◆ Task objective
Print out the records below with nothing altered.

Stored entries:
= = = = =
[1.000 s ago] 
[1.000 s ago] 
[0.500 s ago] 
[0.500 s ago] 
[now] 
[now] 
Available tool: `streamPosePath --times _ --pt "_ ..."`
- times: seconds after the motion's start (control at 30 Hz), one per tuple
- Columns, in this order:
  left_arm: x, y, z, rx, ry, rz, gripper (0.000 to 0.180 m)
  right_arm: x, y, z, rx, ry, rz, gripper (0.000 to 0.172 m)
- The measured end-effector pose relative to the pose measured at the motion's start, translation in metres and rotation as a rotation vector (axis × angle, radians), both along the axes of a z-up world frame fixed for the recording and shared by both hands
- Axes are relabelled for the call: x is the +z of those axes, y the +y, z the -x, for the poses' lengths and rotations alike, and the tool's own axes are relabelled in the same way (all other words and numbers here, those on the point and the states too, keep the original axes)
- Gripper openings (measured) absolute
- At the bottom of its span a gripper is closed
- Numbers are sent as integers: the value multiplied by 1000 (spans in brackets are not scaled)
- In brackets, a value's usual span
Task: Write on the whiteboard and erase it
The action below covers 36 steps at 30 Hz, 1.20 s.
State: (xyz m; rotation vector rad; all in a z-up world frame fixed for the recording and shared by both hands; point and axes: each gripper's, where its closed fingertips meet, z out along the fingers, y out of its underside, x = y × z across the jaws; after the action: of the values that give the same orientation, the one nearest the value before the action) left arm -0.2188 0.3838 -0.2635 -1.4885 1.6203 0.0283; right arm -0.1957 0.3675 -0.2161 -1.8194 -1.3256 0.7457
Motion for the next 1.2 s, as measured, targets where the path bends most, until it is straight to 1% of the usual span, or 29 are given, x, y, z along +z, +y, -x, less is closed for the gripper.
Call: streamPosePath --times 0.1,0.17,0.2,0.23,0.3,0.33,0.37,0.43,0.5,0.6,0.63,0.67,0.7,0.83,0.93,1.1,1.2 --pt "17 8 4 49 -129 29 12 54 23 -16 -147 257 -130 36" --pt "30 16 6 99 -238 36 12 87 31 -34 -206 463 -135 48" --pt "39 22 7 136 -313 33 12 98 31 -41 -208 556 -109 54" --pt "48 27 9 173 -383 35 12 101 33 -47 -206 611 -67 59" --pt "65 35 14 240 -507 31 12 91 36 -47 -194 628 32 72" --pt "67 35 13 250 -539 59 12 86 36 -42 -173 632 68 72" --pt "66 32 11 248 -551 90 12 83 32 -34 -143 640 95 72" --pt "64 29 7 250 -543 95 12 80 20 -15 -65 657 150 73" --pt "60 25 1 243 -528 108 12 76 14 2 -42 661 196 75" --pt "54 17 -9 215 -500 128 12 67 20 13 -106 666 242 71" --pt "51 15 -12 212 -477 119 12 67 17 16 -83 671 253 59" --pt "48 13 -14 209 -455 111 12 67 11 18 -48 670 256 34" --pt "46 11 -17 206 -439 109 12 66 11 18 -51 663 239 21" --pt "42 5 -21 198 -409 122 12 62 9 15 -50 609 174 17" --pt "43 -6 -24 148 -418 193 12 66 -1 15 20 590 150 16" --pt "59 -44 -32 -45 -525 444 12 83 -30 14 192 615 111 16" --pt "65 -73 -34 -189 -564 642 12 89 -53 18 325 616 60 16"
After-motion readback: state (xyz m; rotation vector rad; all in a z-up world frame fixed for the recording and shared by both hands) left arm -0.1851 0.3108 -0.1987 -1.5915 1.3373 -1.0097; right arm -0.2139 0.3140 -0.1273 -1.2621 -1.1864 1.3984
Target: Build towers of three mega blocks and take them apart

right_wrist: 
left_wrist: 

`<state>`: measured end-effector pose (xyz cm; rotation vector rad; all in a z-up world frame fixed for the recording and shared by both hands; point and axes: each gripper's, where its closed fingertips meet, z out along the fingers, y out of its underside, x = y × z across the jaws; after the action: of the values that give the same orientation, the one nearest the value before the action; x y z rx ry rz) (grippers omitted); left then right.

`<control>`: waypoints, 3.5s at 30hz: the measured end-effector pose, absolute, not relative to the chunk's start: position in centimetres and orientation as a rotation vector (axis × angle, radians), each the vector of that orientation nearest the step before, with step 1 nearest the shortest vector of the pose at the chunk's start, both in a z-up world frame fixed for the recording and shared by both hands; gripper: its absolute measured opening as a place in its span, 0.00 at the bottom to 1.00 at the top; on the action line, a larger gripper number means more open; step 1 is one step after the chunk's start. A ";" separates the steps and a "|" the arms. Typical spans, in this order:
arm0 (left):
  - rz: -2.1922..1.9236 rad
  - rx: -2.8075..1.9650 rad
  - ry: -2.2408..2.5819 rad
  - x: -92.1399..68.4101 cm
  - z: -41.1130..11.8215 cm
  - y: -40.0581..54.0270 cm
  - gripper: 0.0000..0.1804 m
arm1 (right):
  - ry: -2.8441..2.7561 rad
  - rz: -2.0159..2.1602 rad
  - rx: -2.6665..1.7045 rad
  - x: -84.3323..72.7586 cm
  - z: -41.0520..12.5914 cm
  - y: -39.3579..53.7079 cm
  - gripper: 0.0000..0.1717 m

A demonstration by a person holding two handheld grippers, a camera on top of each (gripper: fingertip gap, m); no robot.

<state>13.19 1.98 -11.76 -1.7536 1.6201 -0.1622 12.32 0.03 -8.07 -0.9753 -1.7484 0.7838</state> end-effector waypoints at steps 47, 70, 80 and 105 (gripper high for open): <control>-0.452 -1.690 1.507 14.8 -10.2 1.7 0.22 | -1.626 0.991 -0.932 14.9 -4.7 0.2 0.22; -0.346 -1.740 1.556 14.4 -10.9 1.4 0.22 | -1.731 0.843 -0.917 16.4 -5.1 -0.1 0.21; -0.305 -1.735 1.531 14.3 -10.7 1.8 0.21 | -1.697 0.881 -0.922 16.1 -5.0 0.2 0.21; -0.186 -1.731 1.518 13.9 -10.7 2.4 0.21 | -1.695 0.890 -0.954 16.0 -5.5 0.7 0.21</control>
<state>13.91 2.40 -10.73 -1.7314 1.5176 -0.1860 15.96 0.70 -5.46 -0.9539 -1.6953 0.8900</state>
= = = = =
◆ Completed task
[1.000 s ago] 
[1.000 s ago] 
[0.500 s ago] 
[0.500 s ago] 
[now] 
[now] 
Available tool: `streamPosePath --times _ --pt "_ ..."`
- times: seconds after the motion's start (control at 30 Hz), one per tuple
- Columns, in this order:
  left_arm: x, y, z, rx, ry, rz, gripper (0.000 to 0.180 m)
  right_arm: x, y, z, rx, ry, rz, gripper (0.000 to 0.172 m)
- The measured end-effector pose relative to the pose measured at the motion's start, translation in metres and rotation as a rotation vector (axis × angle, radians), both along the axes of a z-up world frame fixed for the recording and shared by both hands
- Axes are relabelled for the call: x is the +z of those axes, y the +y, z the -x, for the poses' lengths and rotations alike, and the tool's own axes are relabelled in the same way (all other words and numbers here, those on the point and the states too, keep the original axes)
- Gripper openings (measured) absolute
- At the bottom of its span a gripper is closed
- Numbers are sent as integers: the value multiplied by 1000 (spans in brackets are not scaled)
- In brackets, a value's usual span
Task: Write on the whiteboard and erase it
The action below covers 36 steps at 30 Hz, 1.20 s.
State: (xyz m; rotation vector rad; all in a z-up world frame fixed for the recording and shared by both hands; point and axes: each gripper's, where its closed fingertips meet, z out along the fingers, y out of its underside, x = y × z across the jaws; after the action: of the values that give the same orientation, the one nearest the value before the action) left arm -0.2188 0.3838 -0.2635 -1.4885 1.6203 0.0283; right arm -0.1957 0.3675 -0.2161 -1.8194 -1.3256 0.7457
Motion for the next 1.2 s, as measured, targets where the path bends most, until it is straight to 1% of the usual span, or 29 are given, x, y, z along +z, +y, -x, less is closed for the gripper.
Call: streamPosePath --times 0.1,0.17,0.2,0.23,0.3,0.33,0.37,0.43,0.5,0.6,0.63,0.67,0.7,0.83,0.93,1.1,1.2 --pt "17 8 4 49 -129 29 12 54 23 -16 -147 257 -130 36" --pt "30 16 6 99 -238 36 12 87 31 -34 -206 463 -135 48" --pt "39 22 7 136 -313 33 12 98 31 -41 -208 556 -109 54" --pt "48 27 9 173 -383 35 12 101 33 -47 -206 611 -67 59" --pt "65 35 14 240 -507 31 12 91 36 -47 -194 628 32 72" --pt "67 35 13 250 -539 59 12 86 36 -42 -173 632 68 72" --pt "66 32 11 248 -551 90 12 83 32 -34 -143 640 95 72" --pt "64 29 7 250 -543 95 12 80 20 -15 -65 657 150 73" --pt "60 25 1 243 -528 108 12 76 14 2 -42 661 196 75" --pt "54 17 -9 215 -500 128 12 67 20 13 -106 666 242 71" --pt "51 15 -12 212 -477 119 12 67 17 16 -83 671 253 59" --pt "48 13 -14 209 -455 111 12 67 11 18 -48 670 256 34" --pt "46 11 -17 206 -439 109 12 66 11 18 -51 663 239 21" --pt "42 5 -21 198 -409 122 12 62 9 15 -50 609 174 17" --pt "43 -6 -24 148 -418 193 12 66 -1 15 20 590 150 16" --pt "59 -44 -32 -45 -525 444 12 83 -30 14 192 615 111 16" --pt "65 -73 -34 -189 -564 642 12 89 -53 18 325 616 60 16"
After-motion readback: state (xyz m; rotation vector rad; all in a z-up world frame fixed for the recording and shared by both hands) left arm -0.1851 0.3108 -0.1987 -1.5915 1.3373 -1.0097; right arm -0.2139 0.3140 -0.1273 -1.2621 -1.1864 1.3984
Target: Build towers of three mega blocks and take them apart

right_wrist: 
left_wrist: 

`<state>`: measured end-effector pose (xyz cm; rotation vector rad; all in a z-up world frame fixed for the recording and shared by both hands; point and axes: each gripper's, where its closed fingertips meet, z out along the fingers, y out of its underside, x = y × z across the jaws; after the action: of the values that give the same orientation, the one nearest the value before the action; x y z rx ry rz) (grippers omitted); left then right.

`<control>`: waypoints, 3.5s at 30hz: the measured end-effector pose, absolute, not relative to the chunk's start: position in centimetres and orientation as a rotation vector (axis × angle, radians), each the vector of that orientation nearest the step before, with step 1 nearest the shortest vector of the pose at the chunk's start, both in a z-up world frame fixed for the recording and shared by both hands; gripper: its absolute measured opening as a place in its span, 0.00 at the bottom to 1.00 at the top; on the action line, a larger gripper number means more open; step 1 is one step after the chunk's start. A ";" separates the steps and a "|" the arms. Typical spans, in this order:
arm0 (left):
  - rz: -2.1922..1.9236 rad
  - rx: -2.8075..1.9650 rad
  - ry: -2.2408..2.5819 rad
  - x: -92.1399..68.4101 cm
  - z: -41.1130..11.8215 cm
  - y: -40.0581..54.0270 cm
  - gripper: 0.0000..0.1804 m
arm1 (right):
  - ry: -2.8441..2.7561 rad
  - rz: -2.0159..2.1602 rad
  - rx: -2.6665..1.7045 rad
  - x: -84.3323..72.7586 cm
  - z: -41.0520..12.5914 cm
  - y: -39.3579..53.7079 cm
  - gripper: 0.0000..0.1717 m

A demonstration by a person holding two handheld grippers, a camera on top of each (gripper: fingertip gap, m); no robot.

<state>13.19 1.98 -11.76 -1.7536 1.6201 -0.1622 12.32 0.03 -8.07 -0.9753 -1.7484 0.7838</state> end-effector waypoints at steps 47, 70, 80 and 105 (gripper high for open): <control>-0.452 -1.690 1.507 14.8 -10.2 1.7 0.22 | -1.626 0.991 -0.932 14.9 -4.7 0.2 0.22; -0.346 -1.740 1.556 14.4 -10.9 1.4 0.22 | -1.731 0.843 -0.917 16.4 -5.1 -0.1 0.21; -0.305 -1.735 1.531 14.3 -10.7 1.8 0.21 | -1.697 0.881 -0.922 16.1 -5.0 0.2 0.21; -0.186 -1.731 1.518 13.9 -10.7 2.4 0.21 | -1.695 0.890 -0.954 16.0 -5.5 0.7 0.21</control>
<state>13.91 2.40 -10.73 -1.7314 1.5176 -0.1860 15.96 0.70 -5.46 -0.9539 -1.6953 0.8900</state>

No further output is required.